Jedem seine Geisterbahn

Judith Kuckart: »Die Verdächtige«

  • Werner Jung
  • Lesedauer: 3 Min.

Von Anfang an ist da etwas Zwiespältiges, spürt Robert Mandt, der Kriminalhauptkommissar, als er dieser Frau begegnet: »Sie saß mit dem Rücken zur Tür. Der Kragen eines altmodischen Mantels fiel ihr wie ein riesiges Rabarberblatt über die Schultern. War sie sechzig? Aus dem Kragen wuchs ein Mädchennacken, und das hochgesteckte Haar war blond, mit einem Ton Asche darin. Die Spange am Hinterkopf schimmerte rosa.« Dann dreht sie sich zu ihm um, und er erkennt, dass sie trotz des verwehten Gesichts Ende dreißig ist. Also ungefähr in seinem Alter. Sie heißt Marga Burg, ist angestellt beim örtlichen Straßenverkehrsamt und wohnt, wie sich herausstellt, mit ihrem drei Jahre jüngeren Bruder in der Wohnung der Eltern, die beide früh gestorben sind. Was sie dann, unvorstellbar gefasst, zu Protokoll gibt, klingt mehr als abenteuerlich: Ihr Freund Matthias Böhm, ein Filmmensch, den sie, die eigentlich nie in Urlaub fährt, auf Sylt kennengelernt haben will, ist während eines Kirmesbesuchs in der Geisterbahn verschwunden. Er sei allein gefahren und nicht mehr aus dem Tunnel herausgekommen. Eigene Nachforschungen, die sie im Anschluss unternommen habe, seien allesamt fehlgeschlagen. Matthias bleibe verschwunden.

Obwohl Robert, mehr noch aber seiner jüngeren Kollegin Nico dieser Bericht merkwürdig vorkommt, nehmen sie die Suche nach dem Vermissten auf – zumal Robert, dessen Frau sich unlängst von ihm getrennt hat, den irgendwie verborgenen Reizen der spröden Marga zu erliegen scheint. »Sie hatte etwas Ernstes und Verwunsches zugleich«, glaubt er zu bemerken.

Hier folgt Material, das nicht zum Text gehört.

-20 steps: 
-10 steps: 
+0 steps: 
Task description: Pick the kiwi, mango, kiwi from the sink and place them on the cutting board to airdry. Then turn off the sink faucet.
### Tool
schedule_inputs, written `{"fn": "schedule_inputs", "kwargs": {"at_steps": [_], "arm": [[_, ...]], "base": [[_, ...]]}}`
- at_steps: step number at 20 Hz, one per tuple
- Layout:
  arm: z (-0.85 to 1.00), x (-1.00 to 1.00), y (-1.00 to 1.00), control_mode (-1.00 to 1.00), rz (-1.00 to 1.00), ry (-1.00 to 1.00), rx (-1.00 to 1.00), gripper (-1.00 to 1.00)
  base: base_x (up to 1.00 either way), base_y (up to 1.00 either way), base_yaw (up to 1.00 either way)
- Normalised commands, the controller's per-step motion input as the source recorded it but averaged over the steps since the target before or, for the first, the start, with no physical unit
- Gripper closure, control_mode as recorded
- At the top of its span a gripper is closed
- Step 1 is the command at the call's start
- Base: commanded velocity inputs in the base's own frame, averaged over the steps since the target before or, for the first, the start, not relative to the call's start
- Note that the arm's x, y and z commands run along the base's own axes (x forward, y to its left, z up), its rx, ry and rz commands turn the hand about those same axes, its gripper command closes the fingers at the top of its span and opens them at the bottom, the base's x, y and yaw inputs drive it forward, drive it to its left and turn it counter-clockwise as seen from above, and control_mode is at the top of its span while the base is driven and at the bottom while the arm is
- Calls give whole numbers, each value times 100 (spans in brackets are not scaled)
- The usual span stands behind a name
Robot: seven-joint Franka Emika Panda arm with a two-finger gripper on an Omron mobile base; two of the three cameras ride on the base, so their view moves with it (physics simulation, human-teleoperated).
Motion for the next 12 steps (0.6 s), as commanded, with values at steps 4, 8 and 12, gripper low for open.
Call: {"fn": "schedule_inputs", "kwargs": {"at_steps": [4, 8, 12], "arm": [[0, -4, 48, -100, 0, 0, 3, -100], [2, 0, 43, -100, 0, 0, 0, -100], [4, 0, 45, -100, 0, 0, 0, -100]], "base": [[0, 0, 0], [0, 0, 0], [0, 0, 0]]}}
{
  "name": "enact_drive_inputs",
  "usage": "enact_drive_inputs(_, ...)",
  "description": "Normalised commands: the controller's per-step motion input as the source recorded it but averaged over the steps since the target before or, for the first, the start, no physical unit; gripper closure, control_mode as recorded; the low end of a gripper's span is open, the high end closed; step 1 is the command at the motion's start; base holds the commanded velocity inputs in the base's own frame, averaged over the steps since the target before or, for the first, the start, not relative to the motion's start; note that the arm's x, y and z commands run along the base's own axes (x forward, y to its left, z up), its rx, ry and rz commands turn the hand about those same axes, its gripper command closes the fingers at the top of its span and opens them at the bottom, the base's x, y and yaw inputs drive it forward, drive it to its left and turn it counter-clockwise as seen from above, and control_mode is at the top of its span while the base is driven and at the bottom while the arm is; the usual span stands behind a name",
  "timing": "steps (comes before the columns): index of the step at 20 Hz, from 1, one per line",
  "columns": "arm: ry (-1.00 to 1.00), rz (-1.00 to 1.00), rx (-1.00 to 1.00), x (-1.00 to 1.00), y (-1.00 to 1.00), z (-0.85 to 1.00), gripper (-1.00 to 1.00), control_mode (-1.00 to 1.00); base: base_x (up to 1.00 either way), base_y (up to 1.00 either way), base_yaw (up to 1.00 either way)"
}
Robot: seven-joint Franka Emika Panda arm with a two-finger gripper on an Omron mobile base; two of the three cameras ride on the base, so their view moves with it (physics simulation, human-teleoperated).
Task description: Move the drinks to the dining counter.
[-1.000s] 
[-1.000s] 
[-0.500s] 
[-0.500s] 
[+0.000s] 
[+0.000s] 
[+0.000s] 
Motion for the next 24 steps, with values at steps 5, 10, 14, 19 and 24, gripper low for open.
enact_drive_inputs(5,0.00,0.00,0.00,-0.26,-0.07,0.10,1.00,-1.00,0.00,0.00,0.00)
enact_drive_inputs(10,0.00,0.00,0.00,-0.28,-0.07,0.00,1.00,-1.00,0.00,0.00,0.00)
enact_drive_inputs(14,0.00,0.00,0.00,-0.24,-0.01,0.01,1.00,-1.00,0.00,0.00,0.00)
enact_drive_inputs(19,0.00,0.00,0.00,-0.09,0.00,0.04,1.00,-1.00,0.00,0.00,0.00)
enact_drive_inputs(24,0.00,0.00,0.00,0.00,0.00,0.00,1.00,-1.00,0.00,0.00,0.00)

Und schon ist er gefangen. Die Warnungen der Kollegin erreichen ihn nicht, wiewohl Verdachtsmomente gegen Marga keimen. Marga reist Robert hinterher, als der eine Vortragsreise in den Osten unternimmt, und in der Wohnung eines Dresdner Kollegen schlafen sie endlich miteinander. Erst als auf ihn nach der Rückreise in seiner Wohnung mehrere Schüsse abgefeuert werden, er kurzfristig wieder bei seiner Frau unterkommt und dort bemerkt, dass auch seine Frau offensichtlich eine Affäre mit dem Verschwundenen hatte, vollzieht er eine Kehrtwendung. Schließlich gesteht Marga, was man als Leser ohnehin schon längst vermutet hat ...

Ein spannender Krimi, den wir am Ende beruhigt zuklappen? Judith Kuckarts Roman, der mit allen Versatzstücken und Erkenntnissen des Genres ausgestattet ist, funktioniert anders. Die Autorin, die zuletzt einen Zeitroman über die 50er Jahre (»Kaiserstraße«, 2006), davor ebenfalls Romane mit historischen Bezügen (etwa »Die schöne Frau«, 1997; »Lenas Liebe«, 2004) vorgelegt hat, widmet sich grundsätzlichen Problemen und existenziellen Krisenszenarien. Statt einer Lösung und scheinbarer Harmonie – Irritation, Fragen, Probleme. Bilder und Eindrücke bleiben haften, bestürzen: Da weckt zunächst dieses ungleiche Geschwisterpaar unser Erstaunen. Die distanzierte, auratisch umwölkte Marga und ihr fettleibiger Bruder, dieses Riesenkind – wie kommen sie überhaupt durchs Leben? Da ist zum anderen die Figur des Kommissars mit seinen Frauenproblemen eines »schönen Mannes«, der wie George Clooney aussieht und »zu langsam für die großen Gefühle« ist.

Schließlich überhaupt das Leben: Was bedeuten schon Ordnung, Sicherheit und Rationalität darin? Und wieweit tragen eigentlich solche Konzepte? – Ist es nicht vielmehr so, wie es Robert einmal aufblitzt, dass jeder Mensch in seiner eigenen »Geisterbahn« sitzt, mehr oder weniger in einem, wie sich Marga im Verhör ausdrückt, »Angstraum«, »und manchmal ist die Streckenführung im Leben so blöd, dass man im Dunkeln zusammenstößt, die Wucht des Zusammenpralls löst die falschen Gefühle aus, und plötzlich ist jeder mit jedem verwandt.«

Judith Kuckart: Die Verdächtige. Roman. DuMont. 288 S., geb., 19,90 €.